Recently, the Centre approved Transfer of HC Judges, accepting the recommendations of Supreme Court collegium headed by Chief Justice of India.
- The collegium had recommended the transfer of 18 high court judges, five chief justices of high courts and the appointment of 8 Chief Justices of high courts.
- While the appointments and transfers of chief justices of high courts were cleared by the Centre this month, at least 11 transfers are still pending.
Back to Basics
Transfer of HC Judges
- The Constitution of India confers the power for the appointment and transfer of the judges.
- The Constitution restricts the power of the legislature when it comes to decision making with respect to appointment, removal, tenure, salaries, and transfer of high court judges.
- The underlying object in these provisions of the Constitution regarding high courts in states is judicial independence.
- These transfers are not out of the ordinary in India. However, at times some transfers cast doubt on judicial independence.
- Article 222 of the Constitution of India deals with the procedure relating transfer of judges from one high court to another.
- Article 222 empowers the President to transfer a judge from one high court to another.
- This transfer however must be done in consultation with the Chief Justice of India.
- The judge who is being transferred is also entitled to receive a compensatory allowance.
- The initiation of the proposal for the transfer of a Judge should be made by the Chief Justice of India whose opinion in this regard is determinative.
- Consent of the Judge for his first or subsequent transfer would not be required.
- CJI is expected to take into account the views of the Chief Justice of the High Court from which the Judge is to be transferred and Chief Justice of the High Court to which the transfer is to be effected.
- The views of one or more Supreme Court Judges who are in a position to offer his/their views are also taken into account.
The Collegium system
- The Supreme Court collegium is a system looking after the appointments, elevations of lawyers, and judges to the supreme court and high courts in India. Not only that the system also looks after the transfer of judges from one court to another.
- The collegium consists of the Chief Justice of India and 4 senior-most judges of the Supreme Court of India. There is no provision in the Constitution providing for a formation of a collegium. Therefore the constitution of the collegium system is an innovation of the Supreme Court.

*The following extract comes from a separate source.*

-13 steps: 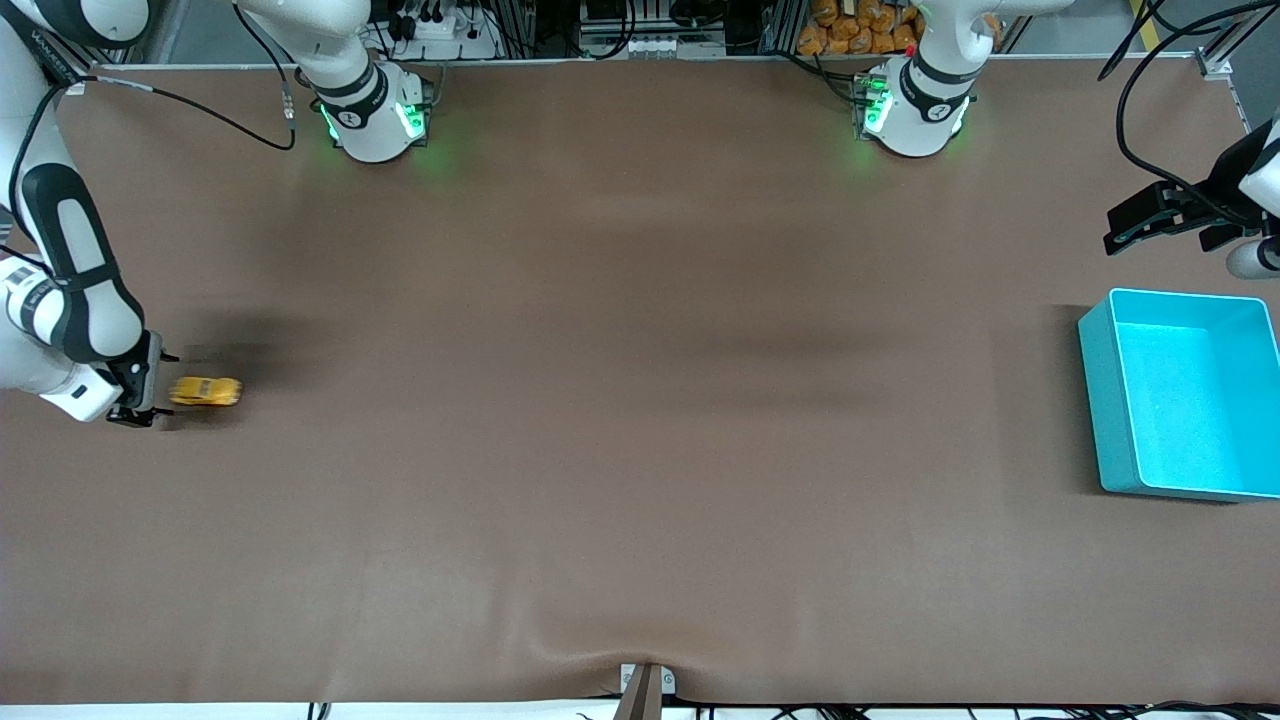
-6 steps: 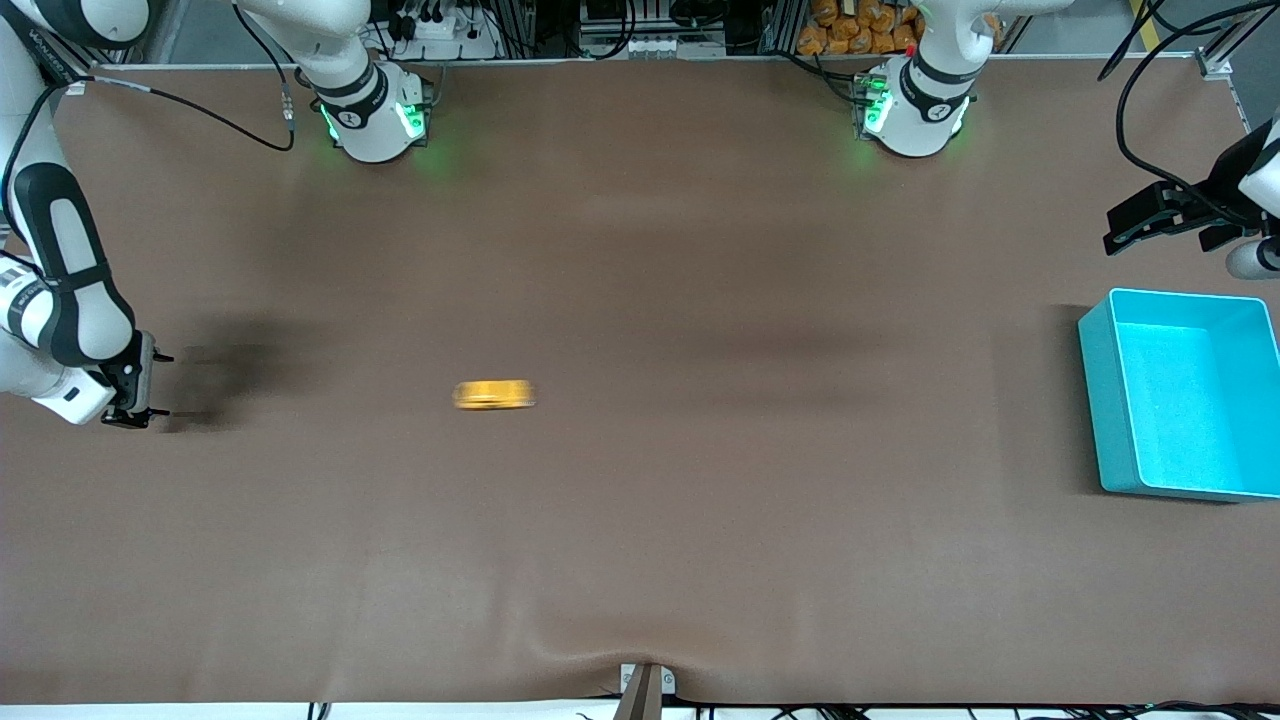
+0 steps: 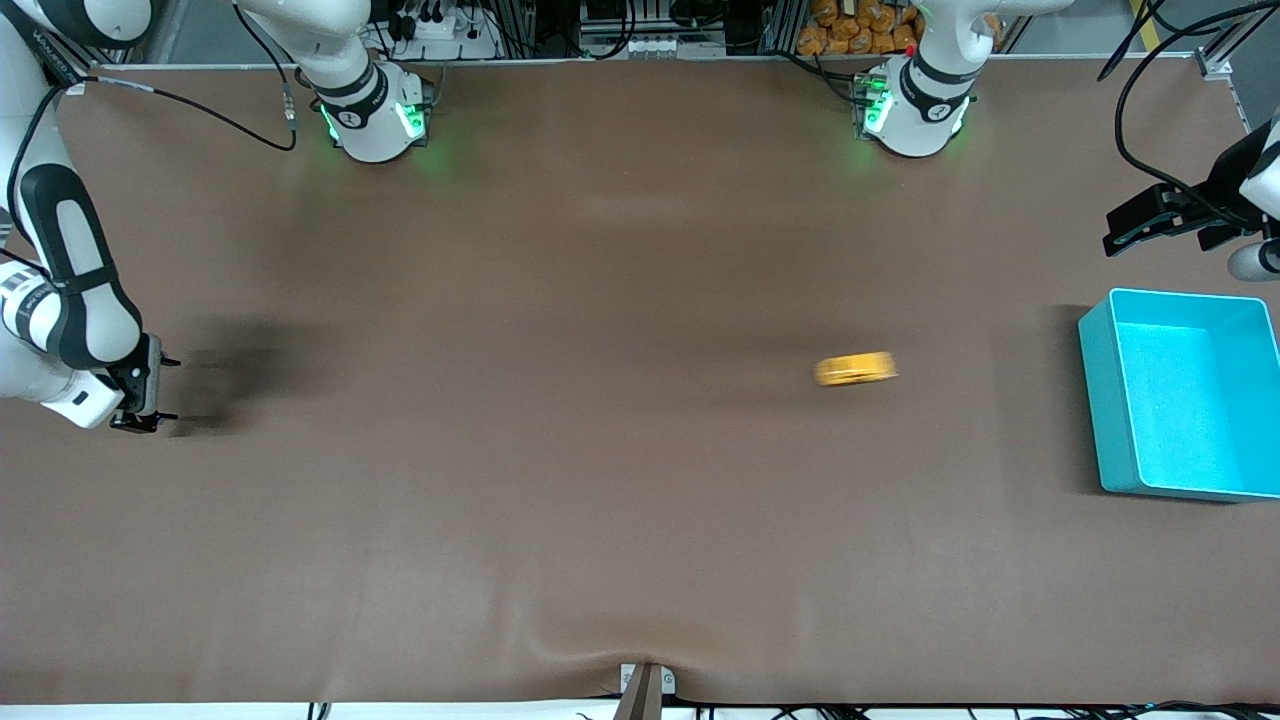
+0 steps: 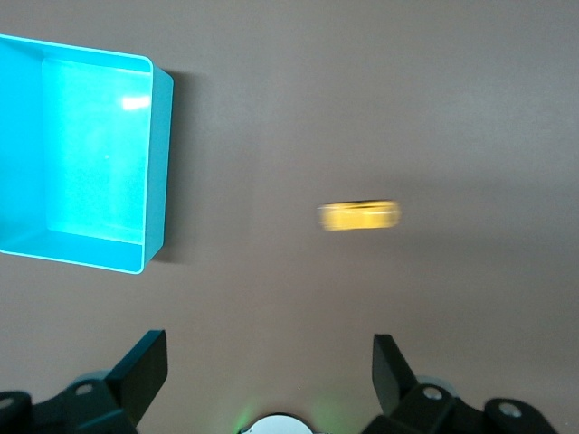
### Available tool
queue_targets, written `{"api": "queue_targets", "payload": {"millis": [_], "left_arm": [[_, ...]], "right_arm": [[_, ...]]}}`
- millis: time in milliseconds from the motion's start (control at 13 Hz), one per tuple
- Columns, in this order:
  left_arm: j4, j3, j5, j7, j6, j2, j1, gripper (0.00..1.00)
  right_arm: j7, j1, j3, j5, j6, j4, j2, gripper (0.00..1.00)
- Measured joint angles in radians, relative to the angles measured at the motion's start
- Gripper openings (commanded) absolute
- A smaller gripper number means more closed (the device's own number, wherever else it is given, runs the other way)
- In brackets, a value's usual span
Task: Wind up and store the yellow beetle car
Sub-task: 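Open the right gripper to release the car toward the blue bin, then grasp the car with the left gripper while the right gripper withdraws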
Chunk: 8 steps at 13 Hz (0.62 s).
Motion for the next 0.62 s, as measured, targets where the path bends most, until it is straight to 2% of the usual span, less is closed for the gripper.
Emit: {"api": "queue_targets", "payload": {"millis": [385,615], "left_arm": [[-0.007,0.000,0.000,-0.024,0.000,0.000,0.000,1.00],[-0.043,0.000,0.000,-0.152,-0.001,0.000,0.000,1.00]], "right_arm": [[0.000,-0.002,0.000,0.000,-0.086,0.048,0.000,1.00],[0.000,-0.003,-0.001,0.000,-0.090,0.053,0.000,1.00]]}}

SC judgements on transfer of hc judges
After some judges were superseded in the appointment of the CJI in the 1970s, there was a perception that the independence of the judiciary was under threat. This resulted in a series of following cases:
- The ‘First Judges Case’ (1981) ruled that the “consultation” with the CJI in the matter of appointments must be full and effective. However, it rejected the idea that the CJI’s opinion should have primacy.
- The ‘Second Judges Case’ (1993) introduced the Collegium system, holding that “consultation” really meant “concurrence”. It added that it was not the CJI’s individual opinion, but an institutional opinion formed in consultation with the two senior-most judges in the Supreme Court.
- On a Presidential Reference for its opinion, the Supreme Court, in the Third Judges Case (1998) expanded the Collegium to a five-member body, comprising the CJI and four of his senior-most colleagues.
- Thus the Collegium of judges is the Supreme Court’s invention and is not mentioned in the Constitution.
- In case of selection and transfer of HC judges, the collegium consists of CJI, 2 senior most judges of the SC and CJ of the concerned High Courts. All such transfers must be made in the public interest, that is, “for the betterment of the administration of justice”.